Look through the entries below and show every line containing the word "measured".

■ ■ ■ ■

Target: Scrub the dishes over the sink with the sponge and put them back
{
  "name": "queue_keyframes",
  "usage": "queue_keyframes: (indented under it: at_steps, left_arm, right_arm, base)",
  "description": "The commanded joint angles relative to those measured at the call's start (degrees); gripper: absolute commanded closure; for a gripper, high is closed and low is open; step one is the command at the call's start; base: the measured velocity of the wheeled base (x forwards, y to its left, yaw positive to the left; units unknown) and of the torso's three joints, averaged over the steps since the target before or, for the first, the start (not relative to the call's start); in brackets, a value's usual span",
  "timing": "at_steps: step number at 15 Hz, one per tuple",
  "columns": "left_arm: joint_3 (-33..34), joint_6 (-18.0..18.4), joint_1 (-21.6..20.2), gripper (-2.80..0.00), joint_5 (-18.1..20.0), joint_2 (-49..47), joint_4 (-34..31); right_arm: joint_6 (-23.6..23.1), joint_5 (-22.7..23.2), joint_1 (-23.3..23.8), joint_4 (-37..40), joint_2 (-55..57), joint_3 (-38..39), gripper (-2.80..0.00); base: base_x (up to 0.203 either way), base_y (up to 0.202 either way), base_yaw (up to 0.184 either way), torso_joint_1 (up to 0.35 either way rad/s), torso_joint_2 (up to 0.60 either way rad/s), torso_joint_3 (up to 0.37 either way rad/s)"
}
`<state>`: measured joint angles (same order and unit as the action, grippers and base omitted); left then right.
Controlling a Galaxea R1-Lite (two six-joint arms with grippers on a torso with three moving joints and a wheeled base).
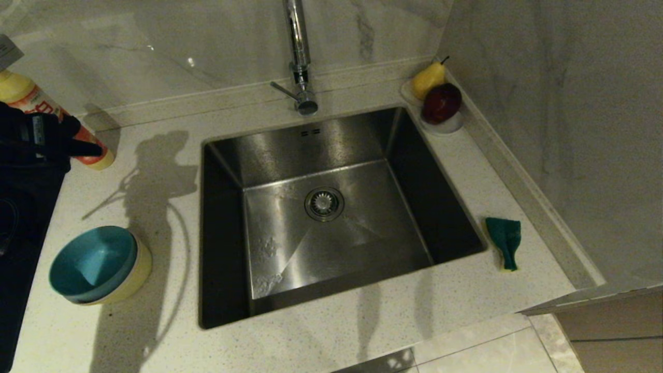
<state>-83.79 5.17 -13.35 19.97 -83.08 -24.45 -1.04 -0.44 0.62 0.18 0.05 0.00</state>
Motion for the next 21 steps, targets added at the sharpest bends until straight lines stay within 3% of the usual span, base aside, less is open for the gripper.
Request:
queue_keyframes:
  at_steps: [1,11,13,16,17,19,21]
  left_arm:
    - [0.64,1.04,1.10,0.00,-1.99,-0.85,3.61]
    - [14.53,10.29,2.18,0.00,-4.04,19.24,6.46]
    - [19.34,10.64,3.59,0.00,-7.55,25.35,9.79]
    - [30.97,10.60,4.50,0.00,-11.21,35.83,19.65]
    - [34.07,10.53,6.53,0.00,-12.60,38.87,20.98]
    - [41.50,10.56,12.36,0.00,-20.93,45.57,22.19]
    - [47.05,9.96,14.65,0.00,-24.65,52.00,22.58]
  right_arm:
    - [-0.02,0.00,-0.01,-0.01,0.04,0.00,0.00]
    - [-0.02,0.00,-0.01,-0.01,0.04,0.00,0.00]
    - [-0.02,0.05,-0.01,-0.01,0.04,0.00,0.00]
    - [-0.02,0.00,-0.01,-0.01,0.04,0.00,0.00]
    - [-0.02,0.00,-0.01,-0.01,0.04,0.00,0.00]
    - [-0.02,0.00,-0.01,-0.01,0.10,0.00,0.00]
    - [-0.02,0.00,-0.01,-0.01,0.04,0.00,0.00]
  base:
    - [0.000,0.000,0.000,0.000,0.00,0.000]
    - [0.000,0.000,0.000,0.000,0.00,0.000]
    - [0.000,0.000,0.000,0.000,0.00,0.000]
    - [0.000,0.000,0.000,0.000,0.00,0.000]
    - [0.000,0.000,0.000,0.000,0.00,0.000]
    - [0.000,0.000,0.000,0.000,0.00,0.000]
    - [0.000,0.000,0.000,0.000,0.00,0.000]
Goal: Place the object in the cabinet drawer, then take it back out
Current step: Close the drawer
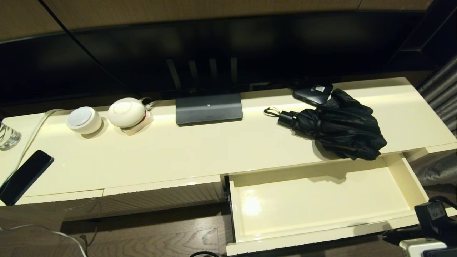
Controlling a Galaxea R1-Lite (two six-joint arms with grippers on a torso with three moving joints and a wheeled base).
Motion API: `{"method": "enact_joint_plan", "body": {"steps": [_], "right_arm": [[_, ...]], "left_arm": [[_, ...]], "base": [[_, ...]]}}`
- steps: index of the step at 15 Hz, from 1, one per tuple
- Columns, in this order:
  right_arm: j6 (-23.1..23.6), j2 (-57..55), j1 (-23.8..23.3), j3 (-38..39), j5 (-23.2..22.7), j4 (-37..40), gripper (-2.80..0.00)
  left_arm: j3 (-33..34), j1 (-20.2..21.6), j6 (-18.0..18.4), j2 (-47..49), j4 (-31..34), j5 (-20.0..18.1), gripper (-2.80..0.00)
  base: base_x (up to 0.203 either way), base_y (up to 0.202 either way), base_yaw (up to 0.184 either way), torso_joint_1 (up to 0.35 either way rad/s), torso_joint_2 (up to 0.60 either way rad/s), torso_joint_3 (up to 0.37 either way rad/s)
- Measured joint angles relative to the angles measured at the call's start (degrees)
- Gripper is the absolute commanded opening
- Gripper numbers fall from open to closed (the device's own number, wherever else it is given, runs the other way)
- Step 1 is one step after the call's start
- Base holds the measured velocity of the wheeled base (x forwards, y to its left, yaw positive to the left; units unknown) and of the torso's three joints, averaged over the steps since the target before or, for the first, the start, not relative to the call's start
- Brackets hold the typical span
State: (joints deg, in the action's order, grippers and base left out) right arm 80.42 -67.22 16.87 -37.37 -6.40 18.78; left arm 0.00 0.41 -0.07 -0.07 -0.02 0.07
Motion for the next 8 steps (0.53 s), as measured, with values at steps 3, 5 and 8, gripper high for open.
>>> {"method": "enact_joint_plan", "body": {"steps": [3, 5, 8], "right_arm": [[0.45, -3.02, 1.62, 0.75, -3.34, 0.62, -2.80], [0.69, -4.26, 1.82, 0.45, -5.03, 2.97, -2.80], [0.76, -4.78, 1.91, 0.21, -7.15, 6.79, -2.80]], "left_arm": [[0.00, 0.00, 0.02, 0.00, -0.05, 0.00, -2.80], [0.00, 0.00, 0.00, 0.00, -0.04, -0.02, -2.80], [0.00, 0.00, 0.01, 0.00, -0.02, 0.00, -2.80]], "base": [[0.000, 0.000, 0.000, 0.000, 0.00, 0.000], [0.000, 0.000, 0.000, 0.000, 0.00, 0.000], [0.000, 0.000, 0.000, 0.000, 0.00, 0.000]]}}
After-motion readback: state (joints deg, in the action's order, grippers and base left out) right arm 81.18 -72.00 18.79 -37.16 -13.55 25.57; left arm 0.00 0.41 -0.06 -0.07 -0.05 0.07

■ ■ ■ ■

- OUTPUT -
  "description": "The commanded joint angles relative to those measured at the call's start (degrees); gripper: absolute commanded closure; for a gripper, high is closed and low is open; step one is the command at the call's start; base: the measured velocity of the wheeled base (x forwards, y to its left, yaw positive to the left; units unknown) and of the torso's three joints, averaged over the steps since the target before or, for the first, the start (not relative to the call's start); in brackets, a value's usual span",
`<state>`: measured joint angles (same order and unit as the action, grippers and base omitted); left then right.
- Measured joint angles relative to the angles measured at the call's start (degrees)
- Base holds the measured velocity of the wheeled base (x forwards, y to its left, yaw positive to the left; units unknown) and of the torso's three joints, averaged over the steps since the target before or, for the first, the start, not relative to the call's start
Motion for the next 8 steps (0.53 s), as measured, with values at steps 3, 5 and 8, gripper high for open.

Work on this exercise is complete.